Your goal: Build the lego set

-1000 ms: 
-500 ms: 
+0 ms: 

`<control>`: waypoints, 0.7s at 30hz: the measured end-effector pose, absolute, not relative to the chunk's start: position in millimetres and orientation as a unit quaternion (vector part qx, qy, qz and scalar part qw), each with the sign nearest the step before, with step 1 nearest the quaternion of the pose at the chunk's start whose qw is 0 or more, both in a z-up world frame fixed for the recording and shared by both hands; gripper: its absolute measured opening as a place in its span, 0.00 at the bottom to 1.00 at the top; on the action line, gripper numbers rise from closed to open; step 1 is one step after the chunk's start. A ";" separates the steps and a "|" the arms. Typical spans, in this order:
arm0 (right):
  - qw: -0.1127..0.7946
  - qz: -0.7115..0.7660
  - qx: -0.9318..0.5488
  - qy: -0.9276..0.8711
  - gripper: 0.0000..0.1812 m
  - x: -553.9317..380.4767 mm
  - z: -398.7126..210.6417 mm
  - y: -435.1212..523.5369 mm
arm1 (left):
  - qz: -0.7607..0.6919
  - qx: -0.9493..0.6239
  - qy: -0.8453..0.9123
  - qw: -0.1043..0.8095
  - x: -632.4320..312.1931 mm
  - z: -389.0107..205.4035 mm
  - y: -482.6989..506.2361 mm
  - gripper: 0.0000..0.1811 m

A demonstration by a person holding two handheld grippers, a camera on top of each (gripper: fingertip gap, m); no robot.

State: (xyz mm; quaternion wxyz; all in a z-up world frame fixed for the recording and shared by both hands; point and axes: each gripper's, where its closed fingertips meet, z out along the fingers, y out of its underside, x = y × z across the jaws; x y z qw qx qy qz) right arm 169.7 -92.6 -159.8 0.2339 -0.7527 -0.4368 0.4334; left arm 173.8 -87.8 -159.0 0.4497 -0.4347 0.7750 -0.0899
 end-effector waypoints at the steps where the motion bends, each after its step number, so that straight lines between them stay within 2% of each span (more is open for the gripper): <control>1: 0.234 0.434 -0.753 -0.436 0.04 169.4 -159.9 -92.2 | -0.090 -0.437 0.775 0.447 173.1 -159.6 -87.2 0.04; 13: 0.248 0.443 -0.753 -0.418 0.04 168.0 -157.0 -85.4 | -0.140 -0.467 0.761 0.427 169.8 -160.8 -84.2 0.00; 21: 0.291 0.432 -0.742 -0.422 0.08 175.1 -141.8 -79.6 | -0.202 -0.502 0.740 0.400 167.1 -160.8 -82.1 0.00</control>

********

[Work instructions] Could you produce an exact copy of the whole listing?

[Task response]
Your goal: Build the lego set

-1000 ms: 
-500 ms: 
+0 ms: 

`<control>`: waypoints, 0.7s at 30hz: the measured end-effector pose, absolute, not relative to the chunk's start: position in millimetres and orientation as a unit quaternion (vector part qx, qy, qz and scalar part qw), each with the sign nearest the step before, with step 1 nearest the quaternion of the pose at the chunk's start whose qw is 0 or more, both in a z-up world frame fixed for the recording and shared by both hands; gripper: its absolute measured opening as a place in its span, 0.00 at the bottom to 1.00 at the top; on the action line, gripper numbers rise from closed to open; step 1 is one step after the chunk's start. A ";" separates the steps and a "|" the arms. Typical spans, in this order:
arm0 (right):
  - qw: -0.1127..0.7946
  - qz: -0.7115..0.7660
  - qx: -0.9318..0.5488
  - qy: -0.9276..0.8711
  - gripper: 0.0000..0.1812 m
  - x: -553.9317..380.4767 mm
  - z: -398.7126..210.6417 mm
  - y: -435.1212..523.5369 mm
arm1 (left):
  - qz: -0.7607..0.6919
  - qx: -0.9493..0.6239
  - qy: -0.8453..0.9123
  - qw: -0.1043..0.8095
  - x: -632.4320..312.1931 mm
  - z: -389.0107..205.4035 mm
  - y: -482.6989..506.2361 mm
  - gripper: 0.0000..0.1811 m

A demonstration by a person holding two handheld grippers, a camera on top of each (gripper: fingertip gap, m); no robot.

State: (xyz mm; quaternion wxyz; all in a z-up world frame fixed for the recording and shared by both hands; point and axes: each gripper's, where its closed fingertips meet, z out along the fingers, y out of its underside, x = y × z across the jaws; x y z qw qx qy qz) right arm 169.7 -92.6 -159.8 0.2339 -0.7527 -0.4368 0.4334; left arm 173.8 -87.8 -159.0 0.4497 -0.4347 0.7750 -0.0899
 end-effector waypoints at the steps where the motion bends, each after its step number, so that straight lines between them stay within 2% of each span (more is open for the gripper): <control>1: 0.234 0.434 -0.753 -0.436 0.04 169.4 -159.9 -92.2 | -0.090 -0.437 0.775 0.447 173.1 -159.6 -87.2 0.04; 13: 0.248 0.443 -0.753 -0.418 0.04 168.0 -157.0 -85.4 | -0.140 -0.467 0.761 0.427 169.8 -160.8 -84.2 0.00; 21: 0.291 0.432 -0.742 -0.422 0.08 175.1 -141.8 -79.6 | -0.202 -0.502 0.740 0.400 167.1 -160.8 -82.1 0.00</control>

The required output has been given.